Another Muslim-Christian massacre happened in Nigeria — continuing a grotesque pattern that has recurred intermittently for two centuries.

Muslim herders in the hills reportedly swooped down on three Christian villages, hacking people with machetes, torching homes, killing everyone who didn’t flee fast enough. Even babies were chopped to death. The toll was estimated at 500. More than 400 victims were buried in a single mass grave. The attack allegedly was in reprisal for a January massacre in which Christians killed 300 Muslims.

Year after year, decade after decade, such attacks and riots have marred Nigeria — mostly along a central fault-line between the Christian south and Muslim north. The land is racked by what sociologists call religious tribalism.

Several upheavals have erupted after fundamentalist evangelists attempted to convert Muslim villagers. Tension worsened after some northern states adopted Sharia law, which requires chopping off hands and feet, and execution by stoning. In 2001, about 1,000 died in rioting that flared after a Christian woman walked through a Muslim procession.

Nigeria’s government has conducted community meetings to create tolerance and coexistence, without success.
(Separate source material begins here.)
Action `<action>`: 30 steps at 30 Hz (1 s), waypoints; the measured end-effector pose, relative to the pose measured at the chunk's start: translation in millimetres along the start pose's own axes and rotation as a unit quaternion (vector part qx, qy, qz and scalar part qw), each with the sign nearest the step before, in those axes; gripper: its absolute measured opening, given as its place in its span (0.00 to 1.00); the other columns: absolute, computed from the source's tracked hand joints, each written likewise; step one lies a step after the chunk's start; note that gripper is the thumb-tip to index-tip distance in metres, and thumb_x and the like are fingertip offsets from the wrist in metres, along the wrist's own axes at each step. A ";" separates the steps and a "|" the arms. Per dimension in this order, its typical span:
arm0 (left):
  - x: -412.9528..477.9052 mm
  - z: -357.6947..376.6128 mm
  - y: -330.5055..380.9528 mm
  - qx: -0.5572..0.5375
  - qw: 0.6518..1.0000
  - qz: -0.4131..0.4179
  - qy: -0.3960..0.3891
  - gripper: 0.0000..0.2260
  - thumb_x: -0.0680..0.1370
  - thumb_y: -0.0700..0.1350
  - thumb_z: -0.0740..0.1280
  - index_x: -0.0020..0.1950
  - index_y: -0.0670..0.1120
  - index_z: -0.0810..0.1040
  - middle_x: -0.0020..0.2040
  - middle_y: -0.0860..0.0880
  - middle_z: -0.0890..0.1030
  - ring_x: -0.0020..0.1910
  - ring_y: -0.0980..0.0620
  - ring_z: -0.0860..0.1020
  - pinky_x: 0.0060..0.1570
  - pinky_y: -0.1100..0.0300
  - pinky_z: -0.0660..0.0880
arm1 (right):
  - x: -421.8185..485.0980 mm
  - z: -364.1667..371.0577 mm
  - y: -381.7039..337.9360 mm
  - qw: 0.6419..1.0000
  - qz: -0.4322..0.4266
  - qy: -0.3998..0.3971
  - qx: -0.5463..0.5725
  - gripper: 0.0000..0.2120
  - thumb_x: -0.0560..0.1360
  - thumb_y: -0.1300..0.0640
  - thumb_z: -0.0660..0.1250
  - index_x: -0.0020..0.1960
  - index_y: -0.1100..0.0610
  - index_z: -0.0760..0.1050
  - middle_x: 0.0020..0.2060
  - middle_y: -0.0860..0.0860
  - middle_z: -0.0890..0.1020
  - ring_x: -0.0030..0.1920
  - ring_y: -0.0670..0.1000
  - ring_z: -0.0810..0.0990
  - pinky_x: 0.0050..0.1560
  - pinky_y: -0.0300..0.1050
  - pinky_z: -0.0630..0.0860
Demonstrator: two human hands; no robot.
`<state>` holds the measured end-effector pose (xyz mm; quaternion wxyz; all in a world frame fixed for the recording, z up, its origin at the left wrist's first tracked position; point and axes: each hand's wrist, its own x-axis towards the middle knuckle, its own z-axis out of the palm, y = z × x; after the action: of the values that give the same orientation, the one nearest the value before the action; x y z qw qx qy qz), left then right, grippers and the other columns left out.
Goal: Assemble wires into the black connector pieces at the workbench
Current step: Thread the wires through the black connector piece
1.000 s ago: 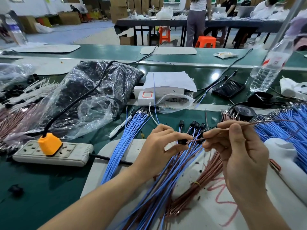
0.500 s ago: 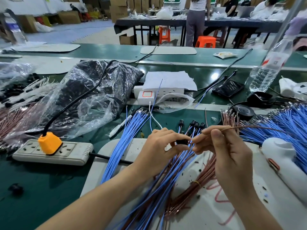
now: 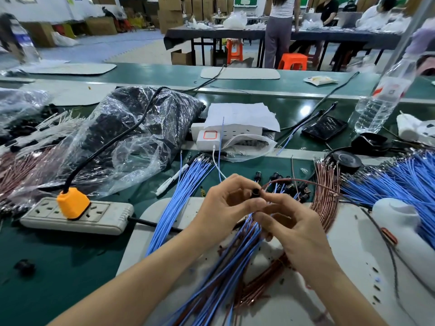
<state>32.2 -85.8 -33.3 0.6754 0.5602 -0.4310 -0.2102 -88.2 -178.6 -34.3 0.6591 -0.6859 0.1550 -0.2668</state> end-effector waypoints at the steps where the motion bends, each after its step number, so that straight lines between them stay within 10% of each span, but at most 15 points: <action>1: -1.2 0.5 0.1 -0.018 1.000 -0.013 -0.012 0.06 0.68 0.42 0.72 0.44 0.46 0.78 0.39 0.36 0.74 0.37 0.54 0.75 0.42 0.64 0.73 | -0.3 1.5 0.8 1.000 0.001 0.004 0.008 0.12 0.65 0.57 0.73 0.49 0.53 0.80 0.33 0.53 0.83 0.29 0.46 0.78 0.30 0.35 0.74; 5: 0.0 2.0 -2.3 -0.045 0.998 -0.038 0.018 0.06 0.68 0.44 0.72 0.41 0.45 0.78 0.34 0.50 0.78 0.33 0.56 0.76 0.39 0.66 0.74 | 0.2 -1.8 -0.3 0.995 0.088 -0.037 0.040 0.16 0.61 0.61 0.75 0.46 0.62 0.75 0.29 0.56 0.79 0.26 0.49 0.75 0.28 0.37 0.73; 12: 20.3 -20.2 -8.6 -0.411 0.866 -0.201 0.201 0.10 0.68 0.47 0.69 0.41 0.41 0.76 0.29 0.48 0.76 0.27 0.55 0.76 0.30 0.64 0.76 | -5.6 -18.9 -26.7 0.821 0.227 -0.518 0.074 0.06 0.71 0.63 0.71 0.45 0.54 0.78 0.35 0.47 0.80 0.34 0.41 0.78 0.38 0.31 0.75; 16: 21.1 -21.5 -8.5 -0.393 0.874 -0.210 0.192 0.10 0.68 0.48 0.69 0.42 0.42 0.77 0.30 0.48 0.76 0.27 0.55 0.76 0.30 0.63 0.76 | -3.4 -18.6 -24.0 0.834 0.246 -0.489 0.066 0.05 0.72 0.61 0.73 0.47 0.57 0.79 0.38 0.53 0.83 0.32 0.44 0.79 0.35 0.34 0.77; 24: 8.5 -1.0 -3.9 -0.327 0.929 -0.172 0.033 0.10 0.66 0.46 0.71 0.42 0.43 0.77 0.34 0.50 0.78 0.31 0.54 0.78 0.37 0.63 0.78 | -0.9 -4.5 -11.6 0.965 0.188 -0.171 0.068 0.09 0.62 0.48 0.72 0.36 0.54 0.82 0.29 0.54 0.80 0.21 0.46 0.71 0.21 0.32 0.62; 30: 20.5 -16.6 -6.8 -0.417 0.859 -0.211 0.209 0.10 0.68 0.46 0.69 0.43 0.40 0.78 0.31 0.48 0.79 0.29 0.56 0.78 0.33 0.65 0.78 | -4.5 -10.0 -19.7 0.911 0.199 -0.359 -0.034 0.06 0.70 0.54 0.73 0.35 0.53 0.80 0.26 0.49 0.79 0.22 0.42 0.71 0.22 0.31 0.65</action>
<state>58.2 -93.9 -32.5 0.8595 0.3346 -0.0231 -0.3856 -100.3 -182.6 -15.8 0.6861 -0.7123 0.0495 0.1397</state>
Perhaps the only cure for this tragedy is one that works in Cyprus. During the 1960s, Muslim Turks and Christian Greeks on the Mediterranean island plunged into similar tribal bloodshed. The United Nations sent peacekeeper troops to guard a 112-mile truce line between the warring camps. Subsequent efforts to end hostility between the ethnic groups have failed, so the blue-helmeted soldiers remain on patrol, four decades later.